* **Data supplied**:
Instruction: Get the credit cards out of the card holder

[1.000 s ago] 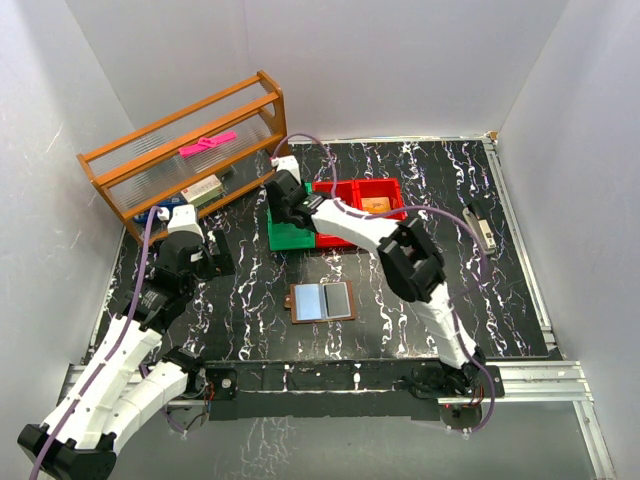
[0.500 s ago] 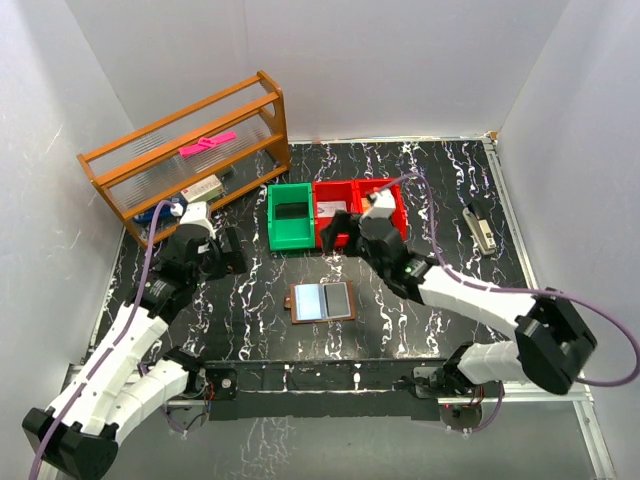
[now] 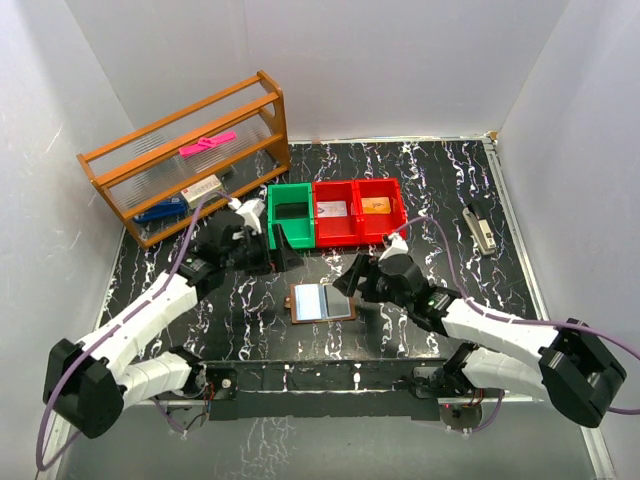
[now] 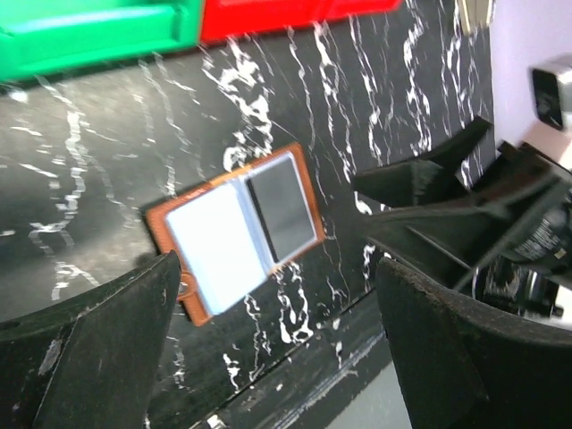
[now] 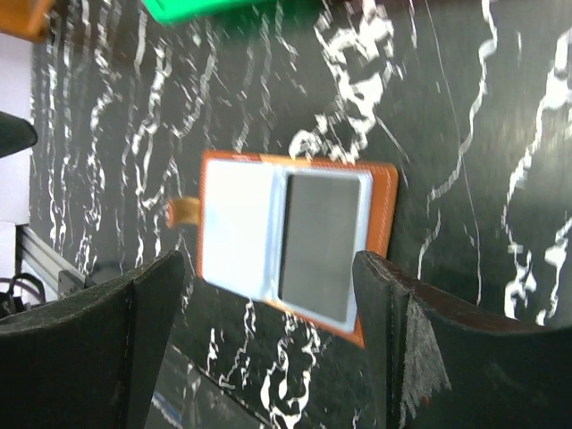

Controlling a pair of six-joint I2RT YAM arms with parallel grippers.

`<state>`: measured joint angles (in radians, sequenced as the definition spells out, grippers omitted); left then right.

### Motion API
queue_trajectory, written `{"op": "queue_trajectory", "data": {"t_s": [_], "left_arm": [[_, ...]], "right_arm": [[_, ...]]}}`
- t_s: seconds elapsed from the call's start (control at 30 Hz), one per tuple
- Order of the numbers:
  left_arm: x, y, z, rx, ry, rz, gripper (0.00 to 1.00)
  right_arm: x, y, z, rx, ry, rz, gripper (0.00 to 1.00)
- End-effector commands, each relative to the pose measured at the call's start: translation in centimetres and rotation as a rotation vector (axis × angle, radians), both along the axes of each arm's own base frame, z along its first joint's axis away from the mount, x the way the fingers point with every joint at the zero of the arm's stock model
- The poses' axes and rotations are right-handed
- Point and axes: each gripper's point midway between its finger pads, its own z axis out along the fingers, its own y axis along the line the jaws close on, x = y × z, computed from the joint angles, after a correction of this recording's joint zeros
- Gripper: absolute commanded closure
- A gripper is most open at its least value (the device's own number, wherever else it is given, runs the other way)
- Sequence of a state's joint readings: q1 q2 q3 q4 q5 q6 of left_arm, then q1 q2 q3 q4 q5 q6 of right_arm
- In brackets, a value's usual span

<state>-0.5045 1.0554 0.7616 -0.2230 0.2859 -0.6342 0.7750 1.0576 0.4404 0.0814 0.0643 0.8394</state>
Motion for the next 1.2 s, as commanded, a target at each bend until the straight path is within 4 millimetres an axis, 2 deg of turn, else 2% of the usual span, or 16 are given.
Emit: {"op": "queue_trajectory", "data": {"t_s": [0.0, 0.17, 0.4, 0.6, 0.73, 0.9, 1.07, 1.17], "left_arm": [[-2.0, -3.7, -1.1, -0.011, 0.048, -0.115, 0.12], [-3.4, -5.3, -3.6, 0.063, 0.089, -0.124, 0.17], [-3.6, -5.8, -5.0, 0.078, 0.131, -0.112, 0.21], [-3.7, -6.4, -6.1, 0.101, 0.168, -0.118, 0.25], [-3.9, -6.8, -6.7, 0.115, 0.187, -0.121, 0.32], [-3.6, -7.6, -6.5, 0.117, 0.179, -0.131, 0.44], [-3.4, -8.2, -8.0, 0.141, 0.208, -0.135, 0.57], [-3.5, -8.1, -9.1, 0.153, 0.234, -0.119, 0.59]], "right_arm": [[-1.8, 0.8, -1.4, 0.075, 0.124, 0.022, 0.28], [-2.2, 1.1, -3.0, 0.046, 0.184, 0.032, 0.38], [-1.7, 1.7, -3.5, 0.029, 0.201, 0.045, 0.53], [-0.8, 1.7, -4.7, -0.043, 0.241, 0.018, 0.61], [-0.5, 0.9, -5.8, -0.080, 0.259, -0.014, 0.68], [-0.7, 0.3, -6.8, -0.097, 0.277, -0.025, 0.70], [-1.1, -0.1, -7.8, -0.102, 0.302, -0.032, 0.74], [-1.4, -0.3, -8.3, -0.098, 0.316, -0.040, 0.75]]}}
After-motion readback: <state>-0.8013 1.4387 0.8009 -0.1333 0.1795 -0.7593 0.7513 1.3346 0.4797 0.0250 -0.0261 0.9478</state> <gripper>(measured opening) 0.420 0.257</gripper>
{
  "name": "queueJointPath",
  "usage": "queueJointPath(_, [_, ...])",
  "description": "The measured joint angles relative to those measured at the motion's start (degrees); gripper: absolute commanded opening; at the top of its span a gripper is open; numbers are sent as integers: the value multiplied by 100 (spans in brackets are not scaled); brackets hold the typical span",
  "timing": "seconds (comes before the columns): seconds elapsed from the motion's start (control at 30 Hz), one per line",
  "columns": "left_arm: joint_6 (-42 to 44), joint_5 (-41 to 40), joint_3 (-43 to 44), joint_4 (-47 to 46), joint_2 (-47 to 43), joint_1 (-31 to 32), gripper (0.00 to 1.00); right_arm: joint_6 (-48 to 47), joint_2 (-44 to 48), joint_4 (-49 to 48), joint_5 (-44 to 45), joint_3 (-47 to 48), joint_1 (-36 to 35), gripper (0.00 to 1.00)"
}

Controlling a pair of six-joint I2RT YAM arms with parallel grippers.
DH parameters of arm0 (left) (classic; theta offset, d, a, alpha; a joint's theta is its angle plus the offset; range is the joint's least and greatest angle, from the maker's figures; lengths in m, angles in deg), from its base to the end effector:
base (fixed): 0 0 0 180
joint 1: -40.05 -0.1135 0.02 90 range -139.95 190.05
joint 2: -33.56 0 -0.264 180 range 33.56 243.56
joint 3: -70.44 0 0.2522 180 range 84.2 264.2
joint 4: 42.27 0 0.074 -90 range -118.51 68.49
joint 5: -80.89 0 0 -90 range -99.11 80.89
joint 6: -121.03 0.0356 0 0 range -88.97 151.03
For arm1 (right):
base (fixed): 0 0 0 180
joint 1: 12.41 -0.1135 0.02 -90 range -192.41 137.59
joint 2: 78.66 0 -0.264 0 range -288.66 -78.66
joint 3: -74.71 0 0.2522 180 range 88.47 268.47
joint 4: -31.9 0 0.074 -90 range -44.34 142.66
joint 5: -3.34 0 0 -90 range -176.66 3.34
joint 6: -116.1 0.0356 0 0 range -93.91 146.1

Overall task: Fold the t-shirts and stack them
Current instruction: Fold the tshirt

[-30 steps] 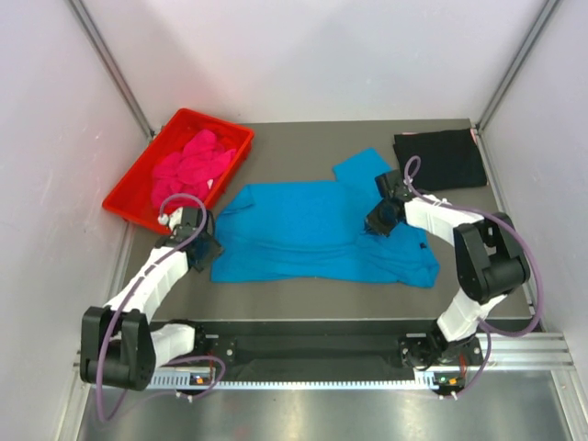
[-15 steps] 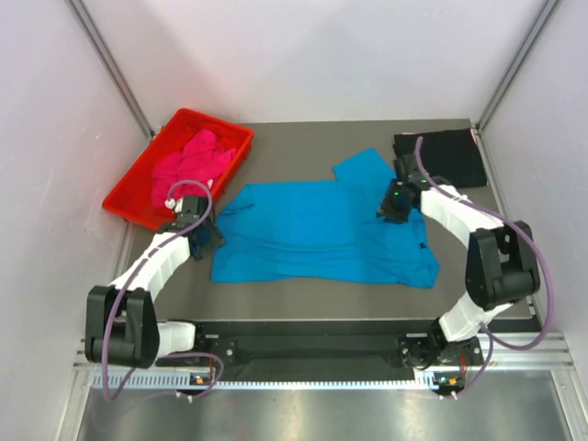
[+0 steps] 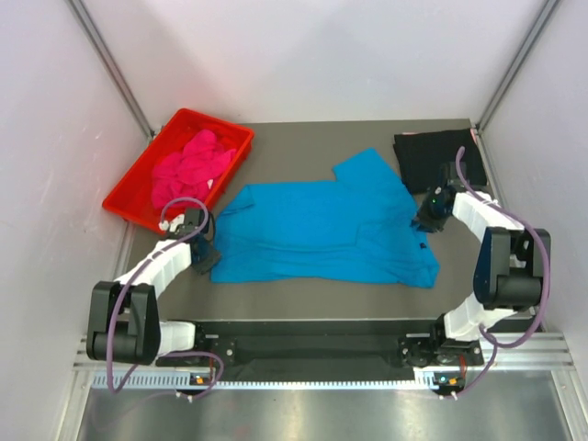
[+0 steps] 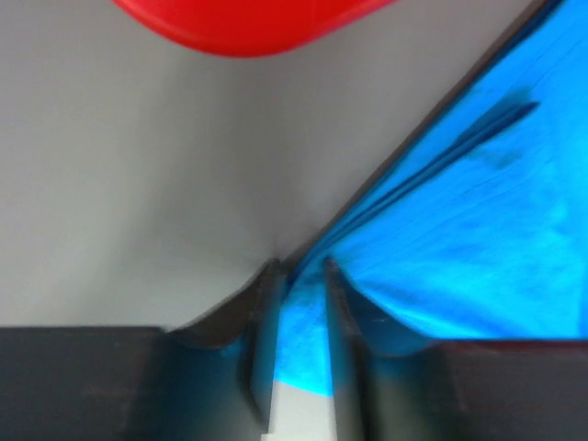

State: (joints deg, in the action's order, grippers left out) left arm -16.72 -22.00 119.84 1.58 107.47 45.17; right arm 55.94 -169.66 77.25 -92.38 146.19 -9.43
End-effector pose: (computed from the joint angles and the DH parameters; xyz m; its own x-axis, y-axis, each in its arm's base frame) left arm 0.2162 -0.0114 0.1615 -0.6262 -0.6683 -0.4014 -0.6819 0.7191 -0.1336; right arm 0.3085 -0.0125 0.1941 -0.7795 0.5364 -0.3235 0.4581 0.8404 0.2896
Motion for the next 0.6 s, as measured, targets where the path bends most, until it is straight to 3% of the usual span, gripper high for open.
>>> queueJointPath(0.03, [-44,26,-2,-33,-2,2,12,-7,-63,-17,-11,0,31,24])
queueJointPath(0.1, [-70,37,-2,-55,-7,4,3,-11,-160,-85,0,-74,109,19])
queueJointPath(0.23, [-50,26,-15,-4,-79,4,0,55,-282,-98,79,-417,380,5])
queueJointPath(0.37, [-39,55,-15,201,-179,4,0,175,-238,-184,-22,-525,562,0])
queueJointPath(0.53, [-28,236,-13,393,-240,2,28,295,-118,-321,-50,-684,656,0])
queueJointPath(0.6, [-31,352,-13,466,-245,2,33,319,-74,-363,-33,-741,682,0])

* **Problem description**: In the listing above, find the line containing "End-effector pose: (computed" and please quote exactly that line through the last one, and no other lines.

* **Solved problem**:
End-effector pose: (computed from the joint angles and the DH parameters; xyz m; its own x-axis, y-axis, each in its arm's base frame) left arm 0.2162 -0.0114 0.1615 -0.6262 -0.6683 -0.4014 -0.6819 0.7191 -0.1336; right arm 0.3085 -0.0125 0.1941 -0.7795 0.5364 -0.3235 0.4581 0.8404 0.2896
Motion for the next 0.6 s, as measured, targets where the path bends most, until it is straight to 3% of the usual span, gripper high for open.
>>> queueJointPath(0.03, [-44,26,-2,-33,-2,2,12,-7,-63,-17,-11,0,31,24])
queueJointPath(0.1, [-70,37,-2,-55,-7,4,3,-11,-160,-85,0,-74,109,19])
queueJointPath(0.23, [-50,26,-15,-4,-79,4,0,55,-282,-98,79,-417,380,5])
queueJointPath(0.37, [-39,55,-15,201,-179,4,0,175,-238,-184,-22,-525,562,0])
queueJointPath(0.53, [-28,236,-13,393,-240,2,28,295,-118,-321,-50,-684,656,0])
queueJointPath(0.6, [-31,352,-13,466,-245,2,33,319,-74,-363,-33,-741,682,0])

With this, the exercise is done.